In the plan for the operation the 36th Army was to attack from Duroy and Staro-Tsurukaytuy across the Argun River in order to secure Hailar by the tenth day of the operation and to prevent a Japanese withdrawal through the Greater Khingan mountains from northwestern Manchuria. Because of rough terrain and lack of contact between the two Fronts, the Far East Command drew no demarcation line to separate Transbaikal Front from 2nd Far Eastern Front on its left.

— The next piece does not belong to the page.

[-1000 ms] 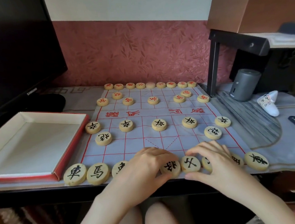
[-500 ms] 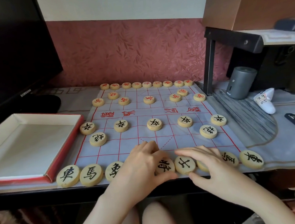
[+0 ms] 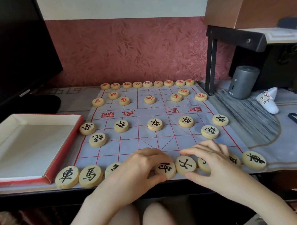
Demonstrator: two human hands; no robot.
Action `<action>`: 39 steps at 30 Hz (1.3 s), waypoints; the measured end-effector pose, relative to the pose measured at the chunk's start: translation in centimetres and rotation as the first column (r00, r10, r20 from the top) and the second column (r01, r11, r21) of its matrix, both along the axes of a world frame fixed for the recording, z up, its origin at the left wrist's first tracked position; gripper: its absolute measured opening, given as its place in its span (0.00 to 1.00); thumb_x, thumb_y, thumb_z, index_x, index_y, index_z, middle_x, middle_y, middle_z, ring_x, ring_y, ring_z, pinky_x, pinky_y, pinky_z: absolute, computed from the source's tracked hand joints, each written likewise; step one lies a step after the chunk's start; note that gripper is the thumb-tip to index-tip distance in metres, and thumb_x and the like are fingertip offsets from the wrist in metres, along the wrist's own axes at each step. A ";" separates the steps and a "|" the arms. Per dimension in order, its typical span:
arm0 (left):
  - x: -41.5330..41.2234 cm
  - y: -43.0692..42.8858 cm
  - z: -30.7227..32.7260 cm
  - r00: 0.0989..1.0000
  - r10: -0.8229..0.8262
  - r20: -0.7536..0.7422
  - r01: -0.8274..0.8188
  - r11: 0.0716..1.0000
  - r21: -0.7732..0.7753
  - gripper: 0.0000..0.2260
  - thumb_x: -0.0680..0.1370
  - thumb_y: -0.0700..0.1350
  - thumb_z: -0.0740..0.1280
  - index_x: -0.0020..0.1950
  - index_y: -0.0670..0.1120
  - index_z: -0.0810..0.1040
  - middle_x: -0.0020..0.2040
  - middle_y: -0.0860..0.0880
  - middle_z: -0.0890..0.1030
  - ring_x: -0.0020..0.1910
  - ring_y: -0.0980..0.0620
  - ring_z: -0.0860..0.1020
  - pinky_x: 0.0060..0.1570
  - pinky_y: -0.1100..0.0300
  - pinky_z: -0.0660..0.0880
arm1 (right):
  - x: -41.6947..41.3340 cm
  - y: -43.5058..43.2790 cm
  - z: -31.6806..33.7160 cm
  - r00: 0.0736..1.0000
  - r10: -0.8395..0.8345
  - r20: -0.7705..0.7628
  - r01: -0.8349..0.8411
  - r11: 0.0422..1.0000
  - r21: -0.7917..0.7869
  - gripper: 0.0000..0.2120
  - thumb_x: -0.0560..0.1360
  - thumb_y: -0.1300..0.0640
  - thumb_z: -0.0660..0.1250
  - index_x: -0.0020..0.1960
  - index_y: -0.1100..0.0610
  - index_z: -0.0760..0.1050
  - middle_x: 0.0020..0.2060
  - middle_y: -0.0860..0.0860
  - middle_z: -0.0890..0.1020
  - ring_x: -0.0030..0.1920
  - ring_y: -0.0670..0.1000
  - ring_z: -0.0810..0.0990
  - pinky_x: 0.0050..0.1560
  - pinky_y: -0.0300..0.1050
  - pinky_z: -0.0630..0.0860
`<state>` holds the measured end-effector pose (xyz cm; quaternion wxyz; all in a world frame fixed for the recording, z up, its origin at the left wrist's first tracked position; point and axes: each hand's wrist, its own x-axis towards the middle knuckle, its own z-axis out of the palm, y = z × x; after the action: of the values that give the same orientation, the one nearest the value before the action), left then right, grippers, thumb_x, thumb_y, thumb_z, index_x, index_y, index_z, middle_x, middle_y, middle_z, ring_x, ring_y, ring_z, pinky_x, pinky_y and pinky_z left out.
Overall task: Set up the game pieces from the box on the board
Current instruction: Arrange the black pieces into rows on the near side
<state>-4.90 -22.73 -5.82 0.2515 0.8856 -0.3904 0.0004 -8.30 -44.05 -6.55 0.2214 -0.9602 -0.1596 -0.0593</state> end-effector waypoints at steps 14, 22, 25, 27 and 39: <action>0.2 -0.1 -0.9 0.993 0.084 0.088 -0.084 0.996 -0.001 0.30 0.67 0.68 0.61 0.64 0.56 0.72 0.61 0.60 0.73 0.59 0.61 0.66 0.64 0.71 0.54 | 0.3 -0.3 -0.6 0.998 -0.049 0.038 0.049 0.999 -0.006 0.27 0.58 0.27 0.58 0.55 0.33 0.66 0.52 0.30 0.71 0.60 0.37 0.63 0.59 0.26 0.49; 0.7 0.0 -1.3 0.999 0.025 0.035 -0.025 1.000 -0.011 0.22 0.69 0.59 0.60 0.61 0.56 0.74 0.58 0.59 0.76 0.57 0.62 0.68 0.59 0.76 0.55 | -0.2 0.0 0.2 1.000 0.027 -0.016 -0.027 1.000 0.005 0.19 0.70 0.45 0.69 0.59 0.37 0.67 0.55 0.20 0.60 0.55 0.22 0.52 0.59 0.26 0.51; 0.7 -0.2 -1.7 0.996 0.087 0.030 -0.087 0.996 -0.009 0.26 0.66 0.64 0.58 0.61 0.57 0.74 0.57 0.58 0.75 0.56 0.58 0.70 0.57 0.75 0.59 | -0.6 -0.1 0.3 0.998 0.024 -0.056 -0.023 0.999 0.025 0.24 0.72 0.49 0.68 0.61 0.32 0.59 0.49 0.25 0.67 0.54 0.21 0.50 0.58 0.23 0.52; 0.6 -0.2 -1.8 0.992 0.117 0.035 -0.117 0.993 -0.005 0.28 0.66 0.66 0.57 0.61 0.57 0.74 0.58 0.58 0.74 0.57 0.56 0.70 0.54 0.76 0.59 | -0.7 -0.1 0.2 0.998 0.008 -0.060 -0.006 1.000 0.031 0.26 0.71 0.46 0.68 0.61 0.30 0.57 0.50 0.25 0.66 0.57 0.24 0.51 0.57 0.22 0.51; 0.3 -0.1 -1.8 0.988 0.145 0.050 -0.144 0.989 -0.026 0.27 0.65 0.67 0.59 0.60 0.57 0.74 0.55 0.59 0.73 0.50 0.61 0.67 0.48 0.76 0.61 | 0.2 0.1 -1.1 1.000 0.006 0.031 -0.006 1.000 0.020 0.28 0.62 0.32 0.54 0.61 0.37 0.66 0.54 0.25 0.65 0.59 0.32 0.60 0.60 0.28 0.50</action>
<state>-4.63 -22.86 -7.61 0.2503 0.9085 -0.3315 0.0458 -8.12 -43.92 -7.68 0.2288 -0.9564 -0.1653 -0.0750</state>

When the Soviet Union declared war on Japan on August 9 the 293rd joined in the advance into Manchuria as part of Lt. Gen. S. S. Fomenko's Manzhouli Operational Group. Overwhelming the under-manned Japanese fixed fortifications at Chalainor-Manzhouli on the first day, the 293rd advanced through the desert, eliminating small Japanese groups from the Jalainur-Manzhouli Fortified Region in its path. Moving along the route of Lake Dalainur to the rail siding of Ogomor, its units reached the region south of Nantun by the end of August 15. On the night of August 16/17 the division relieved elements of the 94th Rifle Division and fought for the Hailar Fortified Region. It reported losses of 12 killed and 15 wounded on August 16. Capturing the fortified region, from August 19 the division marched along the Hailar-Qiqihar route and by August 30 was at Zalantun. From there, it was ordered to return to Hailar, where it arrived on September 9.

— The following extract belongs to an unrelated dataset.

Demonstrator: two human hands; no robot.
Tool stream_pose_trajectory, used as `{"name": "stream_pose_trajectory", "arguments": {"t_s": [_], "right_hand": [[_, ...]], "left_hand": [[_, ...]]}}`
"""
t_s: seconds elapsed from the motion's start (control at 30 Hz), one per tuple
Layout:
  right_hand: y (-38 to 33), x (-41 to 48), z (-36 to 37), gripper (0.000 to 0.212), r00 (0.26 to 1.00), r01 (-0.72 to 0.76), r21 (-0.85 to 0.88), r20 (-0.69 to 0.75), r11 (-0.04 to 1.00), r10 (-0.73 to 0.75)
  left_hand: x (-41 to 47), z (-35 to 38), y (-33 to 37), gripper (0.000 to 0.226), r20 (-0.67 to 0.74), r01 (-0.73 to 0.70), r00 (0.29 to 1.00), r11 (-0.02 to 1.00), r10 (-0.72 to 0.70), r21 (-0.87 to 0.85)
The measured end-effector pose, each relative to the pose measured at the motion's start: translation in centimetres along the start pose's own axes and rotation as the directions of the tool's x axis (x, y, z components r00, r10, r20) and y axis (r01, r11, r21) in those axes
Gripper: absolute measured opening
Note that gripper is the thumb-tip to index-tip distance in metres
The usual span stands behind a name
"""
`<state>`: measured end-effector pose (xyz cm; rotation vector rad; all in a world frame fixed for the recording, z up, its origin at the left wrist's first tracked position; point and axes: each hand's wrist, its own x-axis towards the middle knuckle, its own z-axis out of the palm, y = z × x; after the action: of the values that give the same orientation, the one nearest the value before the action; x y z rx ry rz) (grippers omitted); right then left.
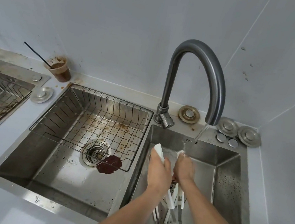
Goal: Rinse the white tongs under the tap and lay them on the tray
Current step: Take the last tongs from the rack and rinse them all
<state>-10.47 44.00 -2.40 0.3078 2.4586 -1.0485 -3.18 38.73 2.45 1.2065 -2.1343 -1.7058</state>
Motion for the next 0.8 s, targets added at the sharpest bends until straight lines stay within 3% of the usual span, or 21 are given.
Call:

In recognition of this success, specifically the crossing of the Greater Khingans, the division was awarded the Order of the Red Banner on September 20. Later in the year it was transferred to 17th Army, and it was disbanded along with this Army during the spring and summer of 1946.

==In popular culture==
Mansur Abdulin's memoir Red Road from Stalingrad (ISBN 1-84415-145-X) is based on his experiences fighting as an ordinary soldier in the 293rd (and later the 66th Guards) at Stalingrad and afterwards. It was published in Russian in 1991 and in English in 2004.